Client: bmvit, mobility of the future, 5th call for tenders
Duration: July 2015 to June 2016 (12 months)
Project partners: Upper Austria University of Applied Sciences, Logistikum Steyr; IT-eXperience Informationstechnologie GesmbH; TU Vienna, Institute of Transport Sciences
LOI partners: checkrobin GesmbH; swissconnect AG; Österreichische Post AG; ÖAR – umbrella organisation of Austrian associations for the disabled; mobility agency Vienna – foot traffic representative of the city of Vienna; Walk-space – the Austrian association for pedestrians; Designer Outlet Center Parndorf; Raiffeisenbank – climate protection initiative; Zurich University of Applied Sciences; Newcaste University – newrail; Swiss Federal Railways
Project description: Due to increasing online trade and the ever closer networking of the business world, the transport needs for small goods are increasing in both the private and business sectors. Timely transports over often short distances play an important role in the B2B sector. In the private sector, questions concerning the dispatch and receipt of goods with regard to flexibility (e.g. required presence) are important. Unsuccessful delivery attempts often lead to a second unsuccessful delivery attempt and then to consignation. This leads to unproductive additional traffic expenditure with corresponding environmental pollution. Especially in (sub)urban areas there is a high proportion of permanent and actively mobile people. The Wiener Linien alone carries approx. 2,5 million passengers daily. Approx. 40% of all distances in Vienna are covered by public transport, approx. 33% entirely on foot or by bicycle. These figures illustrate the great potential for the transport of small goods using everyday, sustainable and active forms of mobility.
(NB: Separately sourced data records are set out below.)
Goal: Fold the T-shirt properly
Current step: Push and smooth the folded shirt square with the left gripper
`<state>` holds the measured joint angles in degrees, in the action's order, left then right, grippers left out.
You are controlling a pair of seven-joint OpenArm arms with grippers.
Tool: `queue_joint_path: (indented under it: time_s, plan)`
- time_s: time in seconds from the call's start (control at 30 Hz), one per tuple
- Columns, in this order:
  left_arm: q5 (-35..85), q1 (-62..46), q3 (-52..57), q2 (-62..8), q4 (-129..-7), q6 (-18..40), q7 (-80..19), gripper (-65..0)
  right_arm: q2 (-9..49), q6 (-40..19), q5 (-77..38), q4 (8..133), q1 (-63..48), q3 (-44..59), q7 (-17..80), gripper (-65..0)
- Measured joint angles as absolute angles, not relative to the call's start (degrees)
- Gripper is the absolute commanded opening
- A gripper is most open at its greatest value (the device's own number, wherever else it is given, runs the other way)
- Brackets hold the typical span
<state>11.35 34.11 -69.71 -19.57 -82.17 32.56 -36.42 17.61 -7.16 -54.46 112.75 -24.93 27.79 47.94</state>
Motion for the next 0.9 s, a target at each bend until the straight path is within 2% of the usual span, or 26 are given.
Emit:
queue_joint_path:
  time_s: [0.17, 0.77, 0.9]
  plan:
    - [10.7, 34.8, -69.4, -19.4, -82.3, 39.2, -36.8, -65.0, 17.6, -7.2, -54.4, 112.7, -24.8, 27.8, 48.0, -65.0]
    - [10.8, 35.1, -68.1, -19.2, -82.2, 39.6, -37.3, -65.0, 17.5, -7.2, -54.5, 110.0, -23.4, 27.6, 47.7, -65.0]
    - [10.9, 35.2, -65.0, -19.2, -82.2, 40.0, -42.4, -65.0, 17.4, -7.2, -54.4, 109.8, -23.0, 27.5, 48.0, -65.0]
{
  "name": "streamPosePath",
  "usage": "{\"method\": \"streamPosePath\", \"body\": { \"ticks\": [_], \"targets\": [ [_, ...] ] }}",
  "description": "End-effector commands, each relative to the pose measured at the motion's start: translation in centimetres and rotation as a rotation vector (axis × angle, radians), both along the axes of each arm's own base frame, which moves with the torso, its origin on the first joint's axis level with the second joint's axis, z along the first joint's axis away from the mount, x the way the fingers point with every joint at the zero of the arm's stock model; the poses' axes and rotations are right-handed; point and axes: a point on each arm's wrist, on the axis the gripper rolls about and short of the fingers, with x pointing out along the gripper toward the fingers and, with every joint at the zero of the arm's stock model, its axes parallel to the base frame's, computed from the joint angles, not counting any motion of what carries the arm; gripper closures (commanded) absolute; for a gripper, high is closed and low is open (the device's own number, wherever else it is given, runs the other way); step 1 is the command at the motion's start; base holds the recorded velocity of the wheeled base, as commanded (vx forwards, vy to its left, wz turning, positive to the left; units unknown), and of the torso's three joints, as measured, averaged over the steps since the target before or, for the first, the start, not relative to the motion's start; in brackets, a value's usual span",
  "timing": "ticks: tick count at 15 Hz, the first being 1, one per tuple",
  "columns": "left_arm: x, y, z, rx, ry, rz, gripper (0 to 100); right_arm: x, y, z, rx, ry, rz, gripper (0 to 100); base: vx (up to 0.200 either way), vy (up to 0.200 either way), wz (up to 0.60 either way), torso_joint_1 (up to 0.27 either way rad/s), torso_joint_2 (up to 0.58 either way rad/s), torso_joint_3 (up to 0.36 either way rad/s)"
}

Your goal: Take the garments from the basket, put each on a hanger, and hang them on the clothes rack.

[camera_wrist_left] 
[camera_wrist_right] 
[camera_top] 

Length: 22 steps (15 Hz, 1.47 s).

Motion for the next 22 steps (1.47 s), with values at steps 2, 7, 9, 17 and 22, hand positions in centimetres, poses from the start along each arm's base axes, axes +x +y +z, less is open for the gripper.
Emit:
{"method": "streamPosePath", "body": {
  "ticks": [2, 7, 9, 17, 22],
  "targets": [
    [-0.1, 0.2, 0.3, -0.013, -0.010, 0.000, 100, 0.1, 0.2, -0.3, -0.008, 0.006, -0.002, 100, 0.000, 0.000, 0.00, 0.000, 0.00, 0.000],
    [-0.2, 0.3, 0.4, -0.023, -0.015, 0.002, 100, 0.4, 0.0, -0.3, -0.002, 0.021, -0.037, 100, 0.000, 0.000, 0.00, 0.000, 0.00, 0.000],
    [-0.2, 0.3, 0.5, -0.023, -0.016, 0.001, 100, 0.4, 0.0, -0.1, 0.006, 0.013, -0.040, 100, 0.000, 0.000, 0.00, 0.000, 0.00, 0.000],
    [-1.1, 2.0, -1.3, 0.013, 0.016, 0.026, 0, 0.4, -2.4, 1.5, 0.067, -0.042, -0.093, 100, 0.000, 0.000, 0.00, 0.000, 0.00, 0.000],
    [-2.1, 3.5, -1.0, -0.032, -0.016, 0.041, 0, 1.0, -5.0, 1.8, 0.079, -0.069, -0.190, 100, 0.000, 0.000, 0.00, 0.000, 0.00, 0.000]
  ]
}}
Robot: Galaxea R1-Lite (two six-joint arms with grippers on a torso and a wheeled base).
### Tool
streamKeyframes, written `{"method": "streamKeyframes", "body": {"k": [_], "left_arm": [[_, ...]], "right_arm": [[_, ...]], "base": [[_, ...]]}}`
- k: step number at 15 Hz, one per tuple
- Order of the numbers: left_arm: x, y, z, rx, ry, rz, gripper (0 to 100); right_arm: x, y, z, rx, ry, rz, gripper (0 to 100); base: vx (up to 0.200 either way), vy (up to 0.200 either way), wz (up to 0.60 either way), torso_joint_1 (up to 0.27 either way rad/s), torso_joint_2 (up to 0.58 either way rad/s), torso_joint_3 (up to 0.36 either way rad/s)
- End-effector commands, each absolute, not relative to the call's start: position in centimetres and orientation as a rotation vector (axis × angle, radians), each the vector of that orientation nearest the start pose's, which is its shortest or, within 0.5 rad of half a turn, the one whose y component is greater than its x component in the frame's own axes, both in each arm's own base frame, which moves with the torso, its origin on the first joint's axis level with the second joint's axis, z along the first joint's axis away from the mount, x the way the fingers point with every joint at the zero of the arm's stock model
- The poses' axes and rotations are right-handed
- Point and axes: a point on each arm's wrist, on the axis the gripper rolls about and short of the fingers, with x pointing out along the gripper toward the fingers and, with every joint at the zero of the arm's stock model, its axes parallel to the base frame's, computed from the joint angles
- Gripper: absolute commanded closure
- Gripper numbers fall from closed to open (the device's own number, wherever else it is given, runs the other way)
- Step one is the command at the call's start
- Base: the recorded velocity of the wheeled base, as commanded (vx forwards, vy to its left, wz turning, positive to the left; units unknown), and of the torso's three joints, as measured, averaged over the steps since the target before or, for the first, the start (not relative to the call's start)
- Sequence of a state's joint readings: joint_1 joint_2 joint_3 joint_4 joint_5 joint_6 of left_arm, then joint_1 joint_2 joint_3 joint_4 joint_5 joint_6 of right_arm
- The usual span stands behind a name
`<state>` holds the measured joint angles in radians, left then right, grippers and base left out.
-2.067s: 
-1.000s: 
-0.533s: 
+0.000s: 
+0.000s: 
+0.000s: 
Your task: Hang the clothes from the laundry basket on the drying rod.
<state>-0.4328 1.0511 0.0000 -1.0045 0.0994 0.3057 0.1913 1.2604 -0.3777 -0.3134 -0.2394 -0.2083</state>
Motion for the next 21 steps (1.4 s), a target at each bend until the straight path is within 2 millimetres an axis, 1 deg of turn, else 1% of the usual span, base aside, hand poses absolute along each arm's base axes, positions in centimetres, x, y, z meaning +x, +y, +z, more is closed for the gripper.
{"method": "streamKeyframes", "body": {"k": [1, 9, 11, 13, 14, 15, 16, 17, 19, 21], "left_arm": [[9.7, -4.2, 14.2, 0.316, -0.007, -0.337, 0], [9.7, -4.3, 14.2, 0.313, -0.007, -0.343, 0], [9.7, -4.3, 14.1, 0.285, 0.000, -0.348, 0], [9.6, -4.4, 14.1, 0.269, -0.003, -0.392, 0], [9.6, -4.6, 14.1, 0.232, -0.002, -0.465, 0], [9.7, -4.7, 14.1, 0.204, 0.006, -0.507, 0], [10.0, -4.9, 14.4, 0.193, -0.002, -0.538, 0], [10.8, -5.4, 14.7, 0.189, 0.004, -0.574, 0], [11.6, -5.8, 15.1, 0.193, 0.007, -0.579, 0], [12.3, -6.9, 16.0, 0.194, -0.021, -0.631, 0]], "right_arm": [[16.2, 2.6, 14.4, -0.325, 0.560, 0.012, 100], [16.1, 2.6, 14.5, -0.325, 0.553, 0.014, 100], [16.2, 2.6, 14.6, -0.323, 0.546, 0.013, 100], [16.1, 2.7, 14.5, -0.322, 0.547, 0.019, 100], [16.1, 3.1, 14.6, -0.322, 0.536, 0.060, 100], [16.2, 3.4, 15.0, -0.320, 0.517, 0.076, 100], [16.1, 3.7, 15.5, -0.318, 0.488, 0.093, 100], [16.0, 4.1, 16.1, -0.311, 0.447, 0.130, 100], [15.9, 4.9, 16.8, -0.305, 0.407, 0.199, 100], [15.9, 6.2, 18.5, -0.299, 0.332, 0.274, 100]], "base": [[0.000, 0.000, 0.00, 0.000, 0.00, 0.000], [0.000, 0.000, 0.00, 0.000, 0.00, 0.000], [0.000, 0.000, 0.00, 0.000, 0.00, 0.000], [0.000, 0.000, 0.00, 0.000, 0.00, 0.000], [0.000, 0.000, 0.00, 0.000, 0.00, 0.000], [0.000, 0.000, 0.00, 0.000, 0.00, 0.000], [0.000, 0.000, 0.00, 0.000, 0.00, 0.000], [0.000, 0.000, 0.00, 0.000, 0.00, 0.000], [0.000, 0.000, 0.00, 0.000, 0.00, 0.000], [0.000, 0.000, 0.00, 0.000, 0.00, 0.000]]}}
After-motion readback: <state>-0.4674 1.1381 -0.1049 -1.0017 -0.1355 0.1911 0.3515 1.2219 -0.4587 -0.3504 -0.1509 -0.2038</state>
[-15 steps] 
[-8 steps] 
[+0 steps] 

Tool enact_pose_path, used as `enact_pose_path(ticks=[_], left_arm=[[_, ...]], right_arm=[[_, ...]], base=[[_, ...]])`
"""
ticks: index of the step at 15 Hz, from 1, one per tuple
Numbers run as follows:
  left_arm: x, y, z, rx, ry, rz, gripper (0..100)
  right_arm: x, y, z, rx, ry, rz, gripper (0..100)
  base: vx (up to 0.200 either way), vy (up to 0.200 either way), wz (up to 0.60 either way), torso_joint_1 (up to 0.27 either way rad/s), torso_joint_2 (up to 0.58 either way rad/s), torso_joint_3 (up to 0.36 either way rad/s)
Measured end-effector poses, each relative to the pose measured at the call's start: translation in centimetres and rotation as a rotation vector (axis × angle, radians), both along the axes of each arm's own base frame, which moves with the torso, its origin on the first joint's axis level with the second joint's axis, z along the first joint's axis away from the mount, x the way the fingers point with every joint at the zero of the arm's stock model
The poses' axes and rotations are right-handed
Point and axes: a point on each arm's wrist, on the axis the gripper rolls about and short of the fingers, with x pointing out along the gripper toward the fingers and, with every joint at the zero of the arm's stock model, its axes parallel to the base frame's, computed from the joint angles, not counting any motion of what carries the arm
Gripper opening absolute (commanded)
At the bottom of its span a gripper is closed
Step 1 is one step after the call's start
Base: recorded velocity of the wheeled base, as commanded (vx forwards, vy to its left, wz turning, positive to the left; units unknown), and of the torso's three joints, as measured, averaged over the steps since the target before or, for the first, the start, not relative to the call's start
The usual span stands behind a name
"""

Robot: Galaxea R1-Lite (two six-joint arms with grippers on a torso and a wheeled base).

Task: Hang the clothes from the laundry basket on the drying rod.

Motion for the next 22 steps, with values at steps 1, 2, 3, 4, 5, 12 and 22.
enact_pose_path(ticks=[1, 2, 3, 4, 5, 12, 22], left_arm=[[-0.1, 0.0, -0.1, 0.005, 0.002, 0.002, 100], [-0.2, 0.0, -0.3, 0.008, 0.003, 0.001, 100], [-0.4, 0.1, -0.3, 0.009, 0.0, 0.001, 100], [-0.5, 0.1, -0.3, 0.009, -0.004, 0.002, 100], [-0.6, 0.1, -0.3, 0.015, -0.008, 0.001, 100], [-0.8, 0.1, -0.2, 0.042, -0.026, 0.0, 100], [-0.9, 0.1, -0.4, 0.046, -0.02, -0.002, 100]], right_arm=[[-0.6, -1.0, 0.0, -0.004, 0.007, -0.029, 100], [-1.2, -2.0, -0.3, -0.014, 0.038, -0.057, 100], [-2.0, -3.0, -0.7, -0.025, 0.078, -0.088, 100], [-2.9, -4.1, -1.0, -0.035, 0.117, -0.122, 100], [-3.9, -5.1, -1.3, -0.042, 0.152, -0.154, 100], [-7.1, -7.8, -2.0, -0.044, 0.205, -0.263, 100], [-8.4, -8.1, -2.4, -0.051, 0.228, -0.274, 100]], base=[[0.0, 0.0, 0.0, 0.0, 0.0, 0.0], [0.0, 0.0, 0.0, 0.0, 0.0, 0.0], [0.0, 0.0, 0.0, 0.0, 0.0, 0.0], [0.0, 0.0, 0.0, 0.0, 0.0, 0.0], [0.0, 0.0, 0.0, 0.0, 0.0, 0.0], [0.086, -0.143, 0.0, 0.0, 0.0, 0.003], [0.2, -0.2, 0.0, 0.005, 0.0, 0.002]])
The aim of the GoodOnFoot project was to analyse whether and under what conditions the existing active and sustainable mobility could be merged with the need for the transport of small goods. An implementation scenario can be outlined as follows: People who could take goods with them on everyday routes register in the system and can be located on selected routes or determine the planned route using a route planner. If a person now wants to send goods, he or she specifies the desired pick-up and destination points and suitable time windows in the system. The system automatically locates the nearest person on whose route the desired pick-up and delivery point are located and establishes the link between the two persons. In addition to B2B “courier services”, this system is particularly suitable for the last mile. The result of GoodOnFoot is a clear statement as to whether a small goods transport system can be implemented using already existing active and sustainable mobility in urban and suburban areas.